======== RAW DATA ========

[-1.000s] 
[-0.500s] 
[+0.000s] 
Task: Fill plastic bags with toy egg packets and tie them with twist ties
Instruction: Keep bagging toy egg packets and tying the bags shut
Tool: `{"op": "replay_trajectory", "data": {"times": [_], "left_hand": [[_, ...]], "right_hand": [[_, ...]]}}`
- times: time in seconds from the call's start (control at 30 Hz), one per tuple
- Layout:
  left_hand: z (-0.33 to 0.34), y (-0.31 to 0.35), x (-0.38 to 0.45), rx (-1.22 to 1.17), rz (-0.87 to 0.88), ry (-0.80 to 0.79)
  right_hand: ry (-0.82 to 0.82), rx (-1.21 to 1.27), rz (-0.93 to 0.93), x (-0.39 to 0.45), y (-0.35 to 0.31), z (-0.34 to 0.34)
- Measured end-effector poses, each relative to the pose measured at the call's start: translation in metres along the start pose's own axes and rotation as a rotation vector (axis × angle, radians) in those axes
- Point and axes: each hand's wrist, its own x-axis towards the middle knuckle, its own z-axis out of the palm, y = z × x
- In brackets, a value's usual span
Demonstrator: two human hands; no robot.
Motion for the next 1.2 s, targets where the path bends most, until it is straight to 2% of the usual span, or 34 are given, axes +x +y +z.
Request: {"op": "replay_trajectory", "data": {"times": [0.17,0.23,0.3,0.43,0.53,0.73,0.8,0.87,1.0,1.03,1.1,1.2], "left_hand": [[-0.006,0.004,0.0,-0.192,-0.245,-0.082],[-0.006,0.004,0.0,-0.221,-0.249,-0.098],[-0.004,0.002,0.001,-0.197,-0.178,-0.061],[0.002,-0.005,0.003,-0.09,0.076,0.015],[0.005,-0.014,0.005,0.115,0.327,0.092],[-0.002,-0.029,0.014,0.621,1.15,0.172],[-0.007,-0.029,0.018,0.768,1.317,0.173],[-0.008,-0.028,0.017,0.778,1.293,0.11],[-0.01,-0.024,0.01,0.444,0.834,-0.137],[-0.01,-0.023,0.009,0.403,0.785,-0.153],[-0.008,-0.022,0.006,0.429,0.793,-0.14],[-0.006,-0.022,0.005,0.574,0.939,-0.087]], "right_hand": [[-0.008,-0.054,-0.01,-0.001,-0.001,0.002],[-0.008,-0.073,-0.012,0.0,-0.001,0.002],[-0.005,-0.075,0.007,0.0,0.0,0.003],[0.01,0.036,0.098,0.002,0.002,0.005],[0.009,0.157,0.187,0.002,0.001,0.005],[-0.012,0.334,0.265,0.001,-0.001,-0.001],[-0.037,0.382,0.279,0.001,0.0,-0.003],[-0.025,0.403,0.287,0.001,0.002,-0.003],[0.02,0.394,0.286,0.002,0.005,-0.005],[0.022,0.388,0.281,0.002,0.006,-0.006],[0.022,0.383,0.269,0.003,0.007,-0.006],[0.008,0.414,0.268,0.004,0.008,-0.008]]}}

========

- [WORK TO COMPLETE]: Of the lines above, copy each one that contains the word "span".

- [YOUR SOLUTION]:
- In brackets, a value's usual span
Motion for the next 1.2 s, targets where the path bends most, until it is straight to 2% of the usual span, or 34 are given, axes +x +y +z.

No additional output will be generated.